What lines of the listing include the string "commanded"? Show them all.

'''

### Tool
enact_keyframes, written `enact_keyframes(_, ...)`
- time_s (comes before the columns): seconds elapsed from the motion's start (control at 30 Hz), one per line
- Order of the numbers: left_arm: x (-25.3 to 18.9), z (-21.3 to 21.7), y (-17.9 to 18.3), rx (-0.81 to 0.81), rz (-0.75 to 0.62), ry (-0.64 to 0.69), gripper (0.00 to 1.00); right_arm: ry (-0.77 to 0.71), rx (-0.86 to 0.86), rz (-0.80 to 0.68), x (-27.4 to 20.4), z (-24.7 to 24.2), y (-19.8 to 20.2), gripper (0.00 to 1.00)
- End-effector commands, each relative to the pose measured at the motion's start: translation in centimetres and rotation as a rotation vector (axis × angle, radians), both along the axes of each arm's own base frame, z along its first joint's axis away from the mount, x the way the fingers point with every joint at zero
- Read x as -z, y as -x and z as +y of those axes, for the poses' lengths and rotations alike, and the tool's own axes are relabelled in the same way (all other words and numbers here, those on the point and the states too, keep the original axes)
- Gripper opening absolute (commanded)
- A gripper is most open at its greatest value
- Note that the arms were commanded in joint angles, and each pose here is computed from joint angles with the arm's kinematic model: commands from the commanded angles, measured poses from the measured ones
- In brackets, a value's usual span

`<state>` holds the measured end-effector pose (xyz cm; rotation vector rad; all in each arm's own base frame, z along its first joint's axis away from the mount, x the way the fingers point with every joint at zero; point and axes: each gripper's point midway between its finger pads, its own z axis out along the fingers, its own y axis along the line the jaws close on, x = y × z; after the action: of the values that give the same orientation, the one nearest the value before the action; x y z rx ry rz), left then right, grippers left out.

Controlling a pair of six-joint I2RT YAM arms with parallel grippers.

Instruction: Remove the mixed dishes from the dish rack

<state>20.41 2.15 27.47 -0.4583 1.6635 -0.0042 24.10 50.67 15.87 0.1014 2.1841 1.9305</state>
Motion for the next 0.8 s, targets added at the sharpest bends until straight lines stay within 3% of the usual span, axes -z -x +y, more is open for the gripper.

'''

**Written solution**
- Gripper opening absolute (commanded)
- Note that the arms were commanded in joint angles, and each pose here is computed from joint angles with the arm's kinematic model: commands from the commanded angles, measured poses from the measured ones

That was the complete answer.